▶ **EXERCISE DIRECTIONS**:
Starting with the line that contains "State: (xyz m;", copy out each line through the end of the entries below, exactly as written, and nothing else.

(Dataset items)
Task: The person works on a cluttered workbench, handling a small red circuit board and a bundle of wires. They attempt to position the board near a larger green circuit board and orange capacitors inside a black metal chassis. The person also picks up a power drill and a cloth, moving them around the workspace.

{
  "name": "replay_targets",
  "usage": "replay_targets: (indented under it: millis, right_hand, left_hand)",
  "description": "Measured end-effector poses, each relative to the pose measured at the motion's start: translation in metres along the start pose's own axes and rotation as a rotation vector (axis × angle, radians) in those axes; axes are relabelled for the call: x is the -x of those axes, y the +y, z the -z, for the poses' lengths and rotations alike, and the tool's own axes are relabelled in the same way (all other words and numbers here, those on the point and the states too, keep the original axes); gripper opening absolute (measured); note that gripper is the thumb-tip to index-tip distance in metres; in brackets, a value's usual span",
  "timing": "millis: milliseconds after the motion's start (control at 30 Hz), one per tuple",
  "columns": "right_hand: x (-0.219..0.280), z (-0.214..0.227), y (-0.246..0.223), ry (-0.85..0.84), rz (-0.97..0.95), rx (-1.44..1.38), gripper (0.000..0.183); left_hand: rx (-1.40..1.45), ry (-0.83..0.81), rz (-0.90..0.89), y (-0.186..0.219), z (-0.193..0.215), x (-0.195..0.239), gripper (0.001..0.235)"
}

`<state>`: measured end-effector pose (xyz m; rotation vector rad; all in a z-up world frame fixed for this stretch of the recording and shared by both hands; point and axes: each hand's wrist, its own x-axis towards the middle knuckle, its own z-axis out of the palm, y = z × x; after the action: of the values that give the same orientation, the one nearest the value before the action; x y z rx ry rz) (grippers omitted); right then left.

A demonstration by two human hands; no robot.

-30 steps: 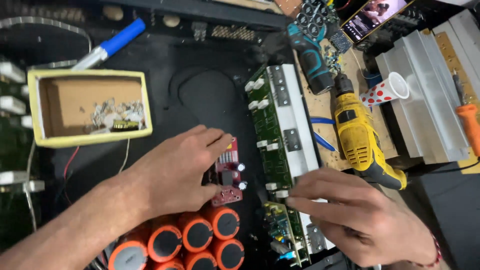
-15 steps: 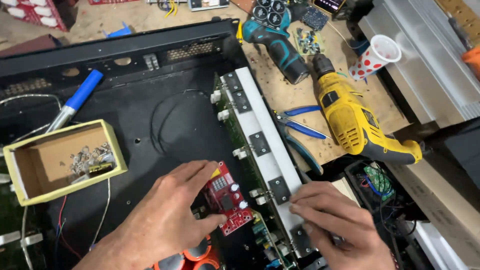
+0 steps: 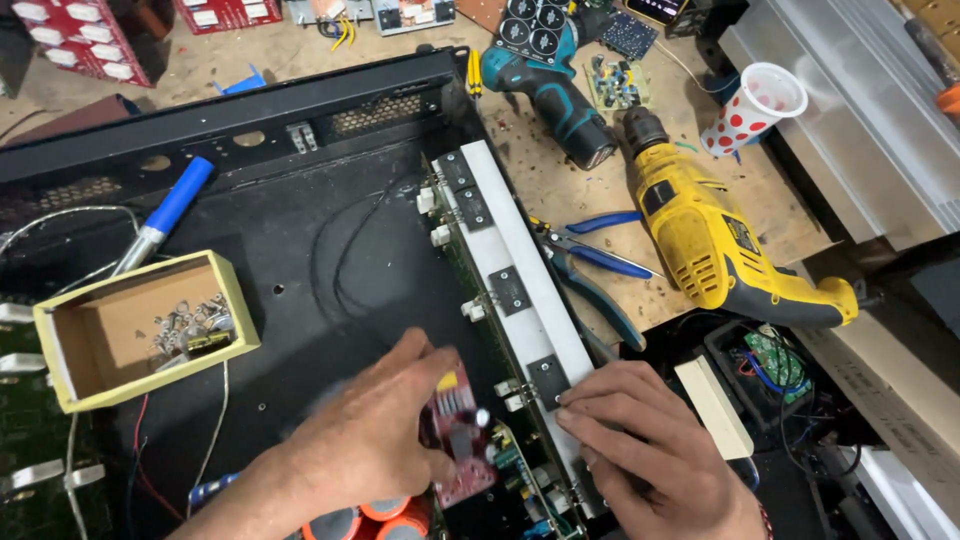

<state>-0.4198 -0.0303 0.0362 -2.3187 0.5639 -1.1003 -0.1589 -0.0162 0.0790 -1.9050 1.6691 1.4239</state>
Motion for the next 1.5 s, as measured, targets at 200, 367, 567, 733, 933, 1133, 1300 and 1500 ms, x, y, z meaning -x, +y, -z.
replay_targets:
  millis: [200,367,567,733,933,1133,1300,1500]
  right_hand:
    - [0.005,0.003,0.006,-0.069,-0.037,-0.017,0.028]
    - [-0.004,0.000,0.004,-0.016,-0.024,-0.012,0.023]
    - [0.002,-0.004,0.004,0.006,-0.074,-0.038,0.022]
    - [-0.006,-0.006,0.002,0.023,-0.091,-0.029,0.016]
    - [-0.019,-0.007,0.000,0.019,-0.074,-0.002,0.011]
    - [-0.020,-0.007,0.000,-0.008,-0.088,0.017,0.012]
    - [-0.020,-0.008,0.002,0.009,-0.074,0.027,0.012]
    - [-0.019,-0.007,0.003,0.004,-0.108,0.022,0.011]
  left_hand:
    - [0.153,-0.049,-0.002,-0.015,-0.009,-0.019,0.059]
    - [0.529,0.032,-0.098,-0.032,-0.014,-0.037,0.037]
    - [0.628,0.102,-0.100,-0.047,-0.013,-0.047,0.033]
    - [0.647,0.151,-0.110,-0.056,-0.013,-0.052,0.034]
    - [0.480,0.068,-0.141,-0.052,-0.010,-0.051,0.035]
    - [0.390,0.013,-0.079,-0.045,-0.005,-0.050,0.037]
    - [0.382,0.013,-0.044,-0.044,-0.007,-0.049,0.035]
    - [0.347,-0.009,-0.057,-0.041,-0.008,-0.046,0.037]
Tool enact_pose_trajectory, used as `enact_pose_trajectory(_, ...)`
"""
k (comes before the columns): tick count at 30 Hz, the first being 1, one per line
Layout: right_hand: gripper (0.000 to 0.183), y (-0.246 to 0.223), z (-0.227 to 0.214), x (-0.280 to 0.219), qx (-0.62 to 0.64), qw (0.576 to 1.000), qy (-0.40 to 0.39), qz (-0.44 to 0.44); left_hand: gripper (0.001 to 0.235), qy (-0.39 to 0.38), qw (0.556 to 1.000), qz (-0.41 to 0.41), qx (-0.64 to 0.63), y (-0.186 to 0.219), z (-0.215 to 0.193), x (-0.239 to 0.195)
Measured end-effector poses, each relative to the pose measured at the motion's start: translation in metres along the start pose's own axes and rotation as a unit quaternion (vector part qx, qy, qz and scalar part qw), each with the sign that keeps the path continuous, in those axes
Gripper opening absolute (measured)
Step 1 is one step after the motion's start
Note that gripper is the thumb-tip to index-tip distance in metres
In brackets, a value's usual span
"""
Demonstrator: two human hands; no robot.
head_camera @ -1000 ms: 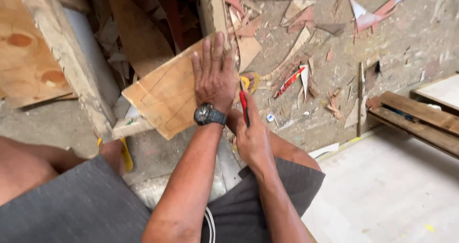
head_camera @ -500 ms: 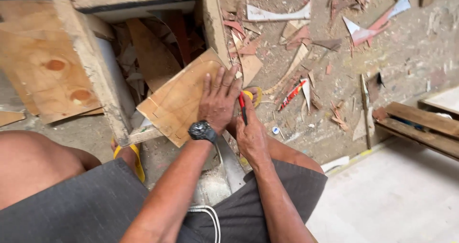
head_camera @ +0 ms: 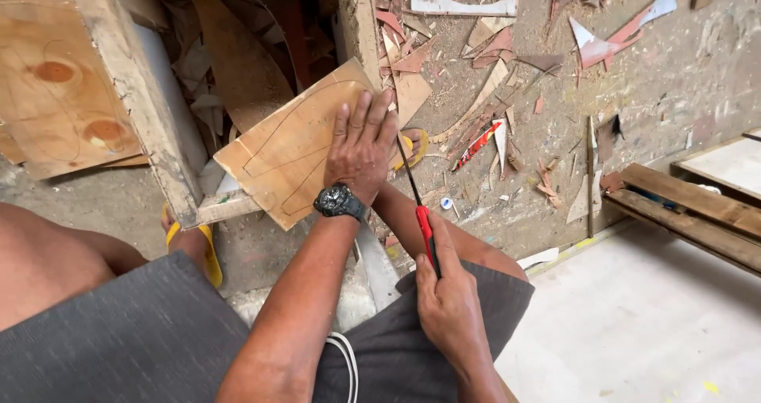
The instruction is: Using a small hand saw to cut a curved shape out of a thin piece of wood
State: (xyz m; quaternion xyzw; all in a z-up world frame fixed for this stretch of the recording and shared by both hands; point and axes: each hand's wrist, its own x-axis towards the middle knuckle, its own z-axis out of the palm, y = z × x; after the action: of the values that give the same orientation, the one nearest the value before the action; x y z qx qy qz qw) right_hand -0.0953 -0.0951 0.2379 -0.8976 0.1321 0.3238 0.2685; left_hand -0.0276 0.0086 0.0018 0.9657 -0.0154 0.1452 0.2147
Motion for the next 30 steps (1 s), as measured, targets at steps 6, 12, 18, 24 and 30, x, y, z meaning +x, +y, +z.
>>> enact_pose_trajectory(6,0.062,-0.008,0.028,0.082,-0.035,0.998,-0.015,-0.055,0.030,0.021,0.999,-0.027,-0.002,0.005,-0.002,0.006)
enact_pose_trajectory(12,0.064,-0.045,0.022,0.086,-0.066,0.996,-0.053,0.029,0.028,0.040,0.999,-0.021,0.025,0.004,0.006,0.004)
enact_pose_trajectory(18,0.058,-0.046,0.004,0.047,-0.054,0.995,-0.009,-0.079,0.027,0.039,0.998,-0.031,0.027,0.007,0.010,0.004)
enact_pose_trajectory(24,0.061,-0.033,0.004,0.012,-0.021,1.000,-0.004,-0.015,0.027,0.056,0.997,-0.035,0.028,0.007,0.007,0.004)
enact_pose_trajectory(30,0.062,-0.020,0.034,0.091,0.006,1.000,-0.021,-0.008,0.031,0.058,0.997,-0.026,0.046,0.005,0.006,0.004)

▶ **TASK ANSWER**:
State: (xyz m; quaternion xyzw; all in a z-up world frame fixed for this stretch of the recording and shared by both hands; point and axes: each hand's wrist, its own x-axis towards the middle knuckle, its own z-axis out of the palm, y = z × x; after the action: of the values that give the same orientation, the one nearest the value before the action; x y z qx qy qz qw) right_hand -0.0953 -0.0951 0.2379 -0.8976 0.1321 0.3238 0.2685; left_hand -0.0276 0.0086 0.0018 0.9657 -0.0154 0.1452 0.2147
Motion for the next 30 steps (1 s), as measured, targets at steps 6, 12, 18, 24 and 30, x, y, z meaning +x, +y, +z.
>>> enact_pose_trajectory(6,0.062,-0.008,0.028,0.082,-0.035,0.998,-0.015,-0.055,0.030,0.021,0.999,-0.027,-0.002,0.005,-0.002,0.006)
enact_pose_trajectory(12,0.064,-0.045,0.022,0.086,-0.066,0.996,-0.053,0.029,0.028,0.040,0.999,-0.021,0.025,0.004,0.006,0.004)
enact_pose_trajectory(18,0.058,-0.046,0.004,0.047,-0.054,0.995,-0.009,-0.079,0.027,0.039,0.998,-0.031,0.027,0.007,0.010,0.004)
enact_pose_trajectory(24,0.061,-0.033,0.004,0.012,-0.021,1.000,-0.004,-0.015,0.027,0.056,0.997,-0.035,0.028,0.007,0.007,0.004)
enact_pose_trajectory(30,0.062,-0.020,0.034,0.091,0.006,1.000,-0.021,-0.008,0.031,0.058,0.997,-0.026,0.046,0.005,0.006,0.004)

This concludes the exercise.